### [Aim of the exercise]
Output every record precisely.

Saved data entries

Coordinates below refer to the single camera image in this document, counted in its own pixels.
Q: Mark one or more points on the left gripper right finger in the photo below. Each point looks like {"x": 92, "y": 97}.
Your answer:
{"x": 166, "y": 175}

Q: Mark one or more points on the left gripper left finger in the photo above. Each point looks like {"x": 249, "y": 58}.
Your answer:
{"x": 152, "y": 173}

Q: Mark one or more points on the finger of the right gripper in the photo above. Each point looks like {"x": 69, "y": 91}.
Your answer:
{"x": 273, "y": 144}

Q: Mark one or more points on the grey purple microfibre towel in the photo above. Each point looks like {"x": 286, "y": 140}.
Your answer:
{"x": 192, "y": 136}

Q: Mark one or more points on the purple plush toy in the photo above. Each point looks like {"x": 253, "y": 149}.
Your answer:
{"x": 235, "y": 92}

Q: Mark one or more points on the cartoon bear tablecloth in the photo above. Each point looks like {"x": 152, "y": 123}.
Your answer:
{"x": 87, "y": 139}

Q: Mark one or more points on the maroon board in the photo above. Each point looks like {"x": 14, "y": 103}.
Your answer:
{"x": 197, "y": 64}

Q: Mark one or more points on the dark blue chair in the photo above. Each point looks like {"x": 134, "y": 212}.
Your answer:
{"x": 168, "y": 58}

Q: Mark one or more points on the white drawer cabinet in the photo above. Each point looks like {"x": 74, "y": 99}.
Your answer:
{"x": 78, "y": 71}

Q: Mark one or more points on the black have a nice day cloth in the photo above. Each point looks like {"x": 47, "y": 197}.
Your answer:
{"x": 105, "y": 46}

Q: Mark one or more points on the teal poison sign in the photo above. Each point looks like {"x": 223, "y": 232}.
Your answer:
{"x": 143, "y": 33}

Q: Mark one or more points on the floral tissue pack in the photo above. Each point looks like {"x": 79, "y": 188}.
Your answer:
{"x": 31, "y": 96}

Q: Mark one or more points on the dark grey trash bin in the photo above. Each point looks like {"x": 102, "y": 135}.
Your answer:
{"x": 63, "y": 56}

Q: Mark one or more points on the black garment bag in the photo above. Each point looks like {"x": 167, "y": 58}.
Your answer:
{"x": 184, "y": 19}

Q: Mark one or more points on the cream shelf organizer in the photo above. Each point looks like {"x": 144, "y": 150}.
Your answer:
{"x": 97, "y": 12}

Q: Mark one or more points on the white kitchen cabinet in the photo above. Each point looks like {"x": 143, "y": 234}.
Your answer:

### [Response]
Coordinates below refer to the single camera image in this document, counted in its own pixels.
Q: Mark one or more points on the left gripper right finger in the photo below. Each point looks like {"x": 92, "y": 97}.
Your answer:
{"x": 166, "y": 175}

Q: Mark one or more points on the left gripper left finger in the photo above. Each point looks like {"x": 249, "y": 58}.
Your answer:
{"x": 152, "y": 173}

Q: Mark one or more points on the finger of the right gripper in the photo above. Each point looks like {"x": 69, "y": 91}.
Your answer:
{"x": 273, "y": 144}

Q: Mark one or more points on the grey purple microfibre towel in the photo above. Each point looks like {"x": 286, "y": 140}.
Your answer:
{"x": 192, "y": 136}

Q: Mark one or more points on the purple plush toy in the photo above. Each point looks like {"x": 253, "y": 149}.
Your answer:
{"x": 235, "y": 92}

Q: Mark one or more points on the cartoon bear tablecloth in the photo above. Each point looks like {"x": 152, "y": 123}.
Your answer:
{"x": 87, "y": 139}

Q: Mark one or more points on the maroon board in the photo above. Each point looks like {"x": 14, "y": 103}.
Your answer:
{"x": 197, "y": 64}

Q: Mark one or more points on the dark blue chair in the photo above. Each point looks like {"x": 134, "y": 212}.
Your answer:
{"x": 168, "y": 58}

Q: Mark one or more points on the white drawer cabinet in the photo above. Each point looks like {"x": 74, "y": 99}.
Your answer:
{"x": 78, "y": 71}

Q: Mark one or more points on the black have a nice day cloth in the photo above. Each point looks like {"x": 47, "y": 197}.
Your answer:
{"x": 105, "y": 46}

Q: Mark one or more points on the teal poison sign in the photo above. Each point looks like {"x": 223, "y": 232}.
Your answer:
{"x": 143, "y": 33}

Q: Mark one or more points on the floral tissue pack in the photo above. Each point looks like {"x": 79, "y": 188}.
Your answer:
{"x": 31, "y": 96}

Q: Mark one or more points on the dark grey trash bin in the photo above. Each point looks like {"x": 102, "y": 135}.
Your answer:
{"x": 63, "y": 56}

Q: Mark one or more points on the black garment bag in the photo above. Each point looks like {"x": 167, "y": 58}.
Your answer:
{"x": 184, "y": 19}

Q: Mark one or more points on the cream shelf organizer in the photo above. Each point looks like {"x": 144, "y": 150}.
Your answer:
{"x": 97, "y": 12}

Q: Mark one or more points on the white kitchen cabinet in the photo above. Each point looks like {"x": 143, "y": 234}.
Your answer:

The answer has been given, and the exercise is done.